Mayor of Lexington
- In office January 1, 2007 – January 3, 2011
- Preceded by: Teresa Isaac
- Succeeded by: Jim Gray

Personal details
- Born: December 16, 1956 (age 69) Hiseville, Kentucky, U.S.
- Party: Democratic
- Children: 2
- Alma mater: The University of Kentucky University of Kentucky College of Law
- Profession: Lawyer

= Jim Newberry =

American mayor (born 1956)

Jim Newberry (born December 16, 1956) was mayor of Lexington, Kentucky from 2007 to 2011. He defeated incumbent mayor Teresa Isaac by the largest vote margin in the history of Lexington-Fayette's merged "Urban County" government. This was also the first time in Lexington-Fayette history that a challenger had defeated a sitting mayor.
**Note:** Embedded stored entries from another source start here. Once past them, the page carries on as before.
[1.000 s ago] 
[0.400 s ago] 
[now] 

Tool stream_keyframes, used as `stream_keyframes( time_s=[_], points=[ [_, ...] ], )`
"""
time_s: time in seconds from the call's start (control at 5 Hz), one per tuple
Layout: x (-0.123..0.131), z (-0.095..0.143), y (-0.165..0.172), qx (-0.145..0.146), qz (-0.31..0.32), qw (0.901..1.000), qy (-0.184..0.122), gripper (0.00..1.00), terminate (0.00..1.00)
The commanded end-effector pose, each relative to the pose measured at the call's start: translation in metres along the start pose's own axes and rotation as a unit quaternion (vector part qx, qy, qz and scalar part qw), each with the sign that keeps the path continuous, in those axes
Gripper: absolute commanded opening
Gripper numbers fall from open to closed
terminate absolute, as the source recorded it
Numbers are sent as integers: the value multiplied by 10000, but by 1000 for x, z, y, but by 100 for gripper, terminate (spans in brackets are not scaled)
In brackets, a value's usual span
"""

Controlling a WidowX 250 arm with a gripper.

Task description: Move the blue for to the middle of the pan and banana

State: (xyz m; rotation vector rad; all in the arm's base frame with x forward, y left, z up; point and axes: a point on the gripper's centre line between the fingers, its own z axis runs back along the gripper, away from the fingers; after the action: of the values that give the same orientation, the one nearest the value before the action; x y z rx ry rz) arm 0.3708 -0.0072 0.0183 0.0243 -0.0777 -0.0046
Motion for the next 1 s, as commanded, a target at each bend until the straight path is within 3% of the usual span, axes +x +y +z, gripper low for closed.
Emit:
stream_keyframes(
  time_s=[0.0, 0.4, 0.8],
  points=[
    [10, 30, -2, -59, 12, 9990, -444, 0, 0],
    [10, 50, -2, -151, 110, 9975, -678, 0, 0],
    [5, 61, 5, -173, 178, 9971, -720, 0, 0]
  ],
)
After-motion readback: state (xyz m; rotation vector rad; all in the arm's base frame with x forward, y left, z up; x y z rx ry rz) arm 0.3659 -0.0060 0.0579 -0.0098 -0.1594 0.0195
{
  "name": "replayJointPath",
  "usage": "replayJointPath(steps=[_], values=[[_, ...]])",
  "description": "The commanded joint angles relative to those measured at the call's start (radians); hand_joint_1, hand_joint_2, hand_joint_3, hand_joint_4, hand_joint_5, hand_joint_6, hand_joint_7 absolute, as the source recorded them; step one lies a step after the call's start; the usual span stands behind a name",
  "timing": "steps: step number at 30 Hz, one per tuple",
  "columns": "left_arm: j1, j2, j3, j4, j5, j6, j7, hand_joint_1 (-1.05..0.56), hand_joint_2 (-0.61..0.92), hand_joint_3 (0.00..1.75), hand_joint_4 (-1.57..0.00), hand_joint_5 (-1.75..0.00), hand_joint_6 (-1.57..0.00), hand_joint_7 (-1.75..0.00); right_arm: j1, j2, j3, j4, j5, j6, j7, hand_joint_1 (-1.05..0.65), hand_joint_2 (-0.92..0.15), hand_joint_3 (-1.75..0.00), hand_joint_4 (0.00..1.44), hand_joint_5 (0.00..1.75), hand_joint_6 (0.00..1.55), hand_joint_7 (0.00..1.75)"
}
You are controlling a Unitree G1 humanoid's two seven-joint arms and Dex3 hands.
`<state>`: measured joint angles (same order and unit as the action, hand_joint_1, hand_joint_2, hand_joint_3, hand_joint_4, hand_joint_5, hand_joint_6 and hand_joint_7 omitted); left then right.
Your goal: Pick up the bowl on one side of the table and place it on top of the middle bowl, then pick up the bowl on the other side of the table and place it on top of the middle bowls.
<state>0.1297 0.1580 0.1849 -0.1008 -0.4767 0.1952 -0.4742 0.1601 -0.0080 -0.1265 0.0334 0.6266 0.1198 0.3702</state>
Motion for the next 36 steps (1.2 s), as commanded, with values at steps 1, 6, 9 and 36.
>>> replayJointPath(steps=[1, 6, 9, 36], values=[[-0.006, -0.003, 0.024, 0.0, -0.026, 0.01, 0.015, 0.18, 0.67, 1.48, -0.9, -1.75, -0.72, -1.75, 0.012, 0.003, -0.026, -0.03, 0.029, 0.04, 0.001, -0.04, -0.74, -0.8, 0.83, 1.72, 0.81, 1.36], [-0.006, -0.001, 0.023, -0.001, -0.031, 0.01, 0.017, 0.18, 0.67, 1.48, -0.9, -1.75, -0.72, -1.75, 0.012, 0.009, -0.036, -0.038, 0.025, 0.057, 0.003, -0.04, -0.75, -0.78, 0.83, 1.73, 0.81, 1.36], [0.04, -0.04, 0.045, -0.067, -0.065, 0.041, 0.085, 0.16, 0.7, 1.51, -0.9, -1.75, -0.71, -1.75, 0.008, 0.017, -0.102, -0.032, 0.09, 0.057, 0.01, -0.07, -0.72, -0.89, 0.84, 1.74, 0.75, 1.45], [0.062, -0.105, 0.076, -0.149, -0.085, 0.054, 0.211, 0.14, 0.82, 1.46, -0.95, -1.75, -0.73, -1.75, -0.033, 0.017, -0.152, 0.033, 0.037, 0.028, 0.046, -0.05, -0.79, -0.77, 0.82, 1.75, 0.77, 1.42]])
Newberry was defeated after serving one term by businessman and Vice Mayor Jim Gray.

Once taking office as Mayor, Newberry pursued an active agenda in many areas, including economic development, development of the city's urban core and a number of environmental initiatives.
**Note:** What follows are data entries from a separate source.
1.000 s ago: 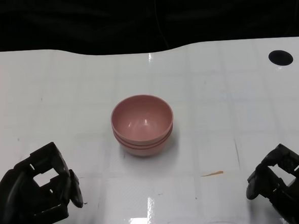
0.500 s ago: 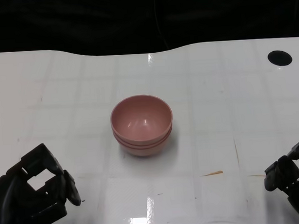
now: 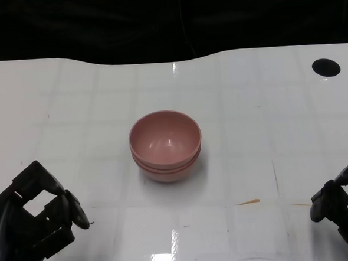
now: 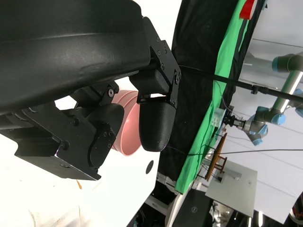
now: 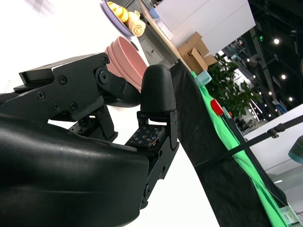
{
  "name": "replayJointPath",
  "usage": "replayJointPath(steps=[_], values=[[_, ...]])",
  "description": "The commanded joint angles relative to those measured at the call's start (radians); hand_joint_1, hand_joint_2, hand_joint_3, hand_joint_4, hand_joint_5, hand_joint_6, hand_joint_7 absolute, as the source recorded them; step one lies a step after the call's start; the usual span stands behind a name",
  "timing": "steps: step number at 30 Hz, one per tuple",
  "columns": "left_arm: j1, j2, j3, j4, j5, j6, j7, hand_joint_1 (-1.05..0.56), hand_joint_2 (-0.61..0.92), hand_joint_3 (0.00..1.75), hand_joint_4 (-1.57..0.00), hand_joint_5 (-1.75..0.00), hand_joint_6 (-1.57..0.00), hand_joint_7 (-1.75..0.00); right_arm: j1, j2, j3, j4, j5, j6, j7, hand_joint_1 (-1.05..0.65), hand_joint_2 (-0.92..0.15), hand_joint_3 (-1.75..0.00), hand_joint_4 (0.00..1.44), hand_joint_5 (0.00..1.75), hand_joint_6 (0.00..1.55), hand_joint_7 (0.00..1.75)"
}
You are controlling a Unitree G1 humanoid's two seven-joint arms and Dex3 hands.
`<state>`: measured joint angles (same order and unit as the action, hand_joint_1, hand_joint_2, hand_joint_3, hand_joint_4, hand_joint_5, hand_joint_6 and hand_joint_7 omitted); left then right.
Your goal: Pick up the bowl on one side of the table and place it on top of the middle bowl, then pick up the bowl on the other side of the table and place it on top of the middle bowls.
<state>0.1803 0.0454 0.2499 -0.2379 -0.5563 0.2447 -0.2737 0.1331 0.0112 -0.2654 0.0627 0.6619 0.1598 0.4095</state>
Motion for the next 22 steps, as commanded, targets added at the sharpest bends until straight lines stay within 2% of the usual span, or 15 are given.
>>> replayJointPath(steps=[1, 5, 11, 22], values=[[0.009, 0.009, 0.009, -0.004, -0.001, -0.003, 0.005, 0.14, 0.82, 1.46, -0.95, -1.75, -0.73, -1.75, -0.012, -0.006, -0.01, 0.011, -0.007, -0.022, 0.016, -0.05, -0.79, -0.77, 0.82, 1.75, 0.77, 1.42], [-0.002, 0.017, 0.004, 0.011, 0.011, -0.001, 0.005, 0.16, 0.77, 1.47, -0.94, -1.75, -0.73, -1.75, -0.029, -0.003, -0.008, 0.026, -0.029, -0.039, 0.015, -0.05, -0.77, -0.76, 0.82, 1.75, 0.78, 1.43], [-0.001, 0.013, 0.006, 0.008, 0.005, 0.011, 0.014, 0.15, 0.76, 1.48, -0.93, -1.75, -0.73, -1.75, -0.031, -0.001, -0.006, 0.03, -0.051, -0.055, 0.017, -0.06, -0.79, -0.7, 0.82, 1.75, 0.78, 1.43], [-0.004, 0.018, -0.001, 0.024, 0.027, -0.02, -0.011, 0.16, 0.75, 1.49, -0.94, -1.75, -0.74, -1.75, -0.035, 0.004, -0.005, 0.054, -0.064, -0.097, 0.052, -0.06, -0.8, -0.71, 0.83, 1.75, 0.78, 1.44]])
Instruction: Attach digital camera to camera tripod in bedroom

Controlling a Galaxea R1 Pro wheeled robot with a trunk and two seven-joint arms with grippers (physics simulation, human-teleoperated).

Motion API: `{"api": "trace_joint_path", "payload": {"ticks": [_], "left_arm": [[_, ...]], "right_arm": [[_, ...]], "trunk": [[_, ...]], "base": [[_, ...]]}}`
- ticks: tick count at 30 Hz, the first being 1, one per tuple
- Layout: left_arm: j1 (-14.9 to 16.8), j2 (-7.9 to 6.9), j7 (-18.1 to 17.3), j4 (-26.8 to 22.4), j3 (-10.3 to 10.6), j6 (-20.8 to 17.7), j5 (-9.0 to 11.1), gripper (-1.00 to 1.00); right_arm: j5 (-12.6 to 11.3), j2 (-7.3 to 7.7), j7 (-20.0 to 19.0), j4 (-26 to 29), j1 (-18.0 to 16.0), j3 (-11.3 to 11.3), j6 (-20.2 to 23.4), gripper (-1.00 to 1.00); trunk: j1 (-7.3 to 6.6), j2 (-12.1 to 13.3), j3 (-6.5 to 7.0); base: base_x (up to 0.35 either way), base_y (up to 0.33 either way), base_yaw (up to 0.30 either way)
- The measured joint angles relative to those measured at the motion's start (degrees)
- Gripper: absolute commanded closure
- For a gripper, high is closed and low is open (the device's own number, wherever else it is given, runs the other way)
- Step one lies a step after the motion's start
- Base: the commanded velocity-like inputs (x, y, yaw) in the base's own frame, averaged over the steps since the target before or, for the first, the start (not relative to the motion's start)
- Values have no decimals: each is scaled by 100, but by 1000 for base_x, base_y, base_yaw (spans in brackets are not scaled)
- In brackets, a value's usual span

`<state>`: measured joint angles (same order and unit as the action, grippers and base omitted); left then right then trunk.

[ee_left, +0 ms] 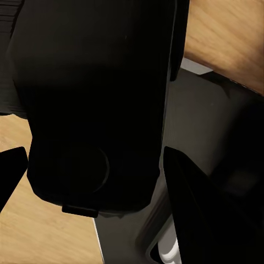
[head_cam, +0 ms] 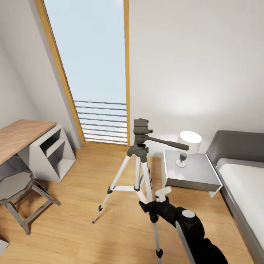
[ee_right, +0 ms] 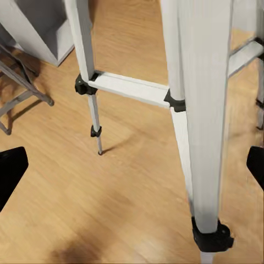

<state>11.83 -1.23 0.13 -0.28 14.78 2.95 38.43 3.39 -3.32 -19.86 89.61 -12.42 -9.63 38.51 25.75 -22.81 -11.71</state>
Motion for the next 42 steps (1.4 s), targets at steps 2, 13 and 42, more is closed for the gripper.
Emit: {"api": "trace_joint_path", "payload": {"ticks": [2, 13, 42], "left_arm": [[0, 0, 0, 1, -1, 0, -3, 100], [1, 0, 1, 0, -5, 0, 18, 100], [2, -1, 1, 0, -2, 0, 19, 100]], "right_arm": [[-3, -62, 321, -11, -13, 0, -67, -100], [-5, -239, 1176, -88, -56, -8, -215, -100], [-76, -297, 1287, -3180, -1686, 24, -1861, -100]], "trunk": [[0, 0, 0], [0, 0, 0], [0, 0, 0]], "base": [[0, 0, 0], [0, 0, 0], [0, 0, 0]]}}
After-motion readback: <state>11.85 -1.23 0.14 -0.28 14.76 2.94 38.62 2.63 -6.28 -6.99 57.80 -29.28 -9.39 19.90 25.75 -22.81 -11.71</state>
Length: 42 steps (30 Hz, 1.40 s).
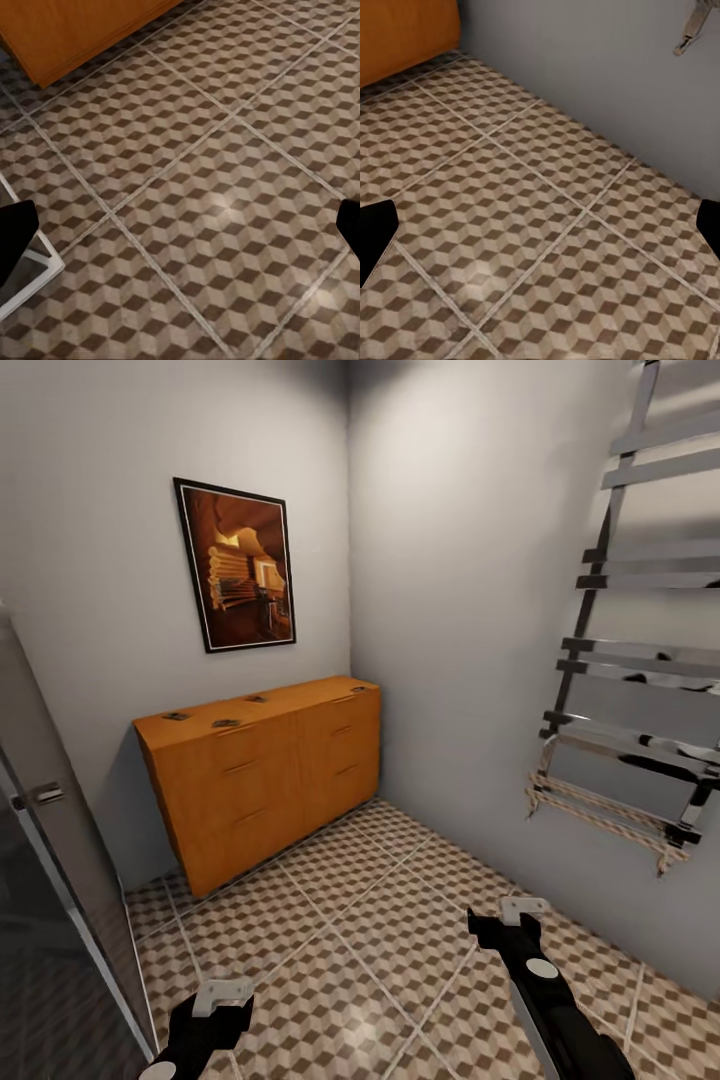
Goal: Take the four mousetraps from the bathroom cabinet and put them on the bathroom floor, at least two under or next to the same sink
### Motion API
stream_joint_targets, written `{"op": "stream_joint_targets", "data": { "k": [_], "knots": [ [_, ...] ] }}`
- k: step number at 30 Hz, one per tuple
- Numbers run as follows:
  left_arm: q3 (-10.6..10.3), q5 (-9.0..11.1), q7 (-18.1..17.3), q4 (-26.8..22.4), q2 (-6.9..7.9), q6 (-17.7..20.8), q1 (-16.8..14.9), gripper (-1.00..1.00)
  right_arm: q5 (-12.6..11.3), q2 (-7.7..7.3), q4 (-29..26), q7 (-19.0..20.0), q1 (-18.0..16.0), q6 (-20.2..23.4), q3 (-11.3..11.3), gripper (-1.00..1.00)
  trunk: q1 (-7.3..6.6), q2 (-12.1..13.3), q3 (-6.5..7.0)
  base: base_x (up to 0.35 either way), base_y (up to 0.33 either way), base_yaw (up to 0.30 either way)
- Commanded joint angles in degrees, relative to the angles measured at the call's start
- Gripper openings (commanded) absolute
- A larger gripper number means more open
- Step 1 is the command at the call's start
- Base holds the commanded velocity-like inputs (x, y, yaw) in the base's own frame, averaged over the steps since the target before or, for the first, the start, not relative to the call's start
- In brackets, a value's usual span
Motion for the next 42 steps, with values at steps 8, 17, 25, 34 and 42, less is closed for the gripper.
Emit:
{"op": "stream_joint_targets", "data": {
  "k": [8,17,25,34,42],
  "knots": [
    [-0.2,0.1,0.4,0.1,0.06,0.3,0.0,1.00,0.0,0.03,-0.1,-0.2,0.0,0.4,0.1,1.00,0.01,0.0,-0.06,0.157,-0.166,0.254],
    [-0.2,0.2,0.3,0.2,0.05,0.3,0.0,1.00,0.0,0.06,-0.1,-0.2,0.0,0.4,0.1,1.00,0.01,0.0,-0.06,0.217,-0.212,0.254],
    [-0.3,0.2,0.3,0.3,0.00,0.3,0.0,1.00,0.0,0.06,-0.1,-0.2,0.0,0.4,0.1,1.00,0.01,0.0,-0.06,0.228,-0.217,0.254],
    [-0.4,0.2,0.3,0.3,-0.03,0.3,0.0,1.00,0.0,0.06,0.0,-0.2,0.0,0.4,0.1,1.00,0.01,0.0,-0.06,0.229,-0.217,0.254],
    [-1.2,0.0,0.3,0.0,-0.24,0.2,0.0,1.00,0.0,0.06,0.1,-0.2,0.0,0.4,0.1,1.00,0.01,0.0,-0.06,0.170,-0.160,0.254]
  ]
}}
==Personal life, education, and early career==
Jim Newberry grew up in Hiseville, Kentucky, the son of a state legislator and farmer father and a school teacher mother. Newberry spent his youth working on the family farm.

Newberry received his bachelor's degree with a major in political science from the University of Kentucky in 1978. During his time as an undergraduate, he served as president of the Student Body and was a member of Sigma Nu fraternity. He then went on to the University of Kentucky College of Law, earning his law degree in 1981. Upon graduation, Newberry briefly practiced law, and then served as Vice-President and General Manager of Airdrie Stud, a thoroughbred farm in Central Kentucky.

Newberry later served as an executive officer in the Office of Lieutenant Governor Brereton Jones. He was later appointed to serve as acting secretary of Kentucky's Natural Resources and Environmental Protection Cabinet. During his tenure at the cabinet, Newberry successfully mediated a contentious dispute over a pipeline near Lake Cumberland.
In the 1990s, Newberry practiced law in his own practice, later joining Wyatt, Tarrant & Combs, a large Lexington firm, where he eventually became partner-in-charge.

Newberry now resides in Louisville, KY, and has two sons: Andrew and William.

==Political career==

===Running for Congress in 1998===
In 1998, Newberry ran unsuccessfully for the Democratic nomination for United States Representative from the 6th Congressional District of Kentucky. He placed fifth in a crowded field of 7 candidates, which included future judge Ernesto Scorsone (who won the nomination), future Mayor and Newberry's 2006 Mayoral Election opponent Teresa Isaac, and future Kentucky State Treasurer, Democratic Party Chair, and Gubernatorial candidate Jonathan Miller.

===Mayoral election of 2006===
Jim Newberry successfully ran for Mayor of Lexington-Fayette County in 2006. Newberry ran a change-based campaign, profiting from a contentious political environment that was dissatisfied with the direction of the city. The paramount issue that year was the question of whether or not the city should condemn and take over the local water company, Kentucky American Water, which was to be decided by popular referendum. Newberry did not take a position in this issue, promising to support the decision of the voters. His opponent, Teresa Isaac, openly supported condemnation.

On Election Day in 2006, Lexington voters voted not to condemn the water company, defeating the referendum with 61% of the vote.

Newberry also defeated Isaac, garnering 62.6% of the vote. This was the first time a challenger had unseated a sitting Mayor seeking reelection in the history of Merged Government in Lexington-Fayette County. It was also the largest margin of victory in Lexington's history.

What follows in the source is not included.